* PROBLEM TO WORK ON
The word "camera" occurs in some lines of the listing. Copy those lines.
EXERCISE DATA: Begin
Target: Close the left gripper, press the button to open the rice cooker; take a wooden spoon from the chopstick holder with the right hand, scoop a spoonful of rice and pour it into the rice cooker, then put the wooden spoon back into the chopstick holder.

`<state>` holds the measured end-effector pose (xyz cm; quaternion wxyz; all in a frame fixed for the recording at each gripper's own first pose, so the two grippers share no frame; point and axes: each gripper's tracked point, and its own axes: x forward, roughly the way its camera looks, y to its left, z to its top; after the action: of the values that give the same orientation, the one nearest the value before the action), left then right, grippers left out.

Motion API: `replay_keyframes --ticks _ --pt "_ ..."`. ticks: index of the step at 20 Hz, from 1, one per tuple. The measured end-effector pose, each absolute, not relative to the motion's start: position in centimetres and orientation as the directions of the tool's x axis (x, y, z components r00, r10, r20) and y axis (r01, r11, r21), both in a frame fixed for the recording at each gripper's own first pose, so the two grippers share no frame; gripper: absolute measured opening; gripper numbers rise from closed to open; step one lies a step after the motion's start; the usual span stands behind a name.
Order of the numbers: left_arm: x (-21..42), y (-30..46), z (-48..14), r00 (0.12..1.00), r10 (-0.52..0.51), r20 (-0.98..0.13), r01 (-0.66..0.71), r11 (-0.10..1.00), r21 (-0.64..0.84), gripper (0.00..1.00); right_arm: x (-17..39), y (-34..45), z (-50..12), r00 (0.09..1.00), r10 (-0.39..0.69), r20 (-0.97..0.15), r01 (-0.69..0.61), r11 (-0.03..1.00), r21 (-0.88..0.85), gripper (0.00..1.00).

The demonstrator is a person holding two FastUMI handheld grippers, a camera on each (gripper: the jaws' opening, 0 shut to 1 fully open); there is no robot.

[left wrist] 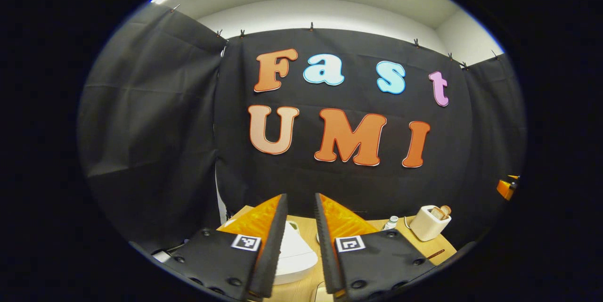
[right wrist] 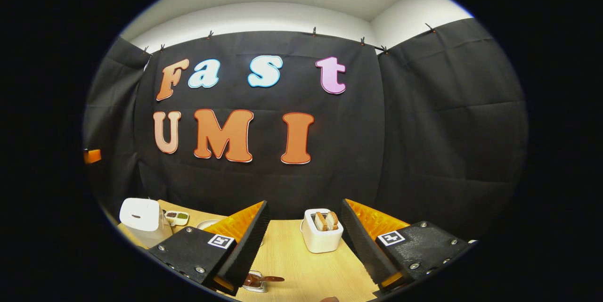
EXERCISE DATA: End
* THE ANSWER
`<state>` holds the measured end-effector pose (xyz cm; quaternion wxyz; all in a frame fixed for the recording at each gripper's own first pose, so the two grippers share no frame; point and axes: each gripper's tracked point, and its own axes: x forward, roughly the way its camera looks, y to its left, z to its top; after the action: of the values that give the same orientation, the one nearest the value before the action), left then right, grippers left out.
The demonstrator is a person holding two FastUMI handheld grippers, a camera on each (gripper: the jaws' opening, 0 shut to 1 fully open); there is no robot.

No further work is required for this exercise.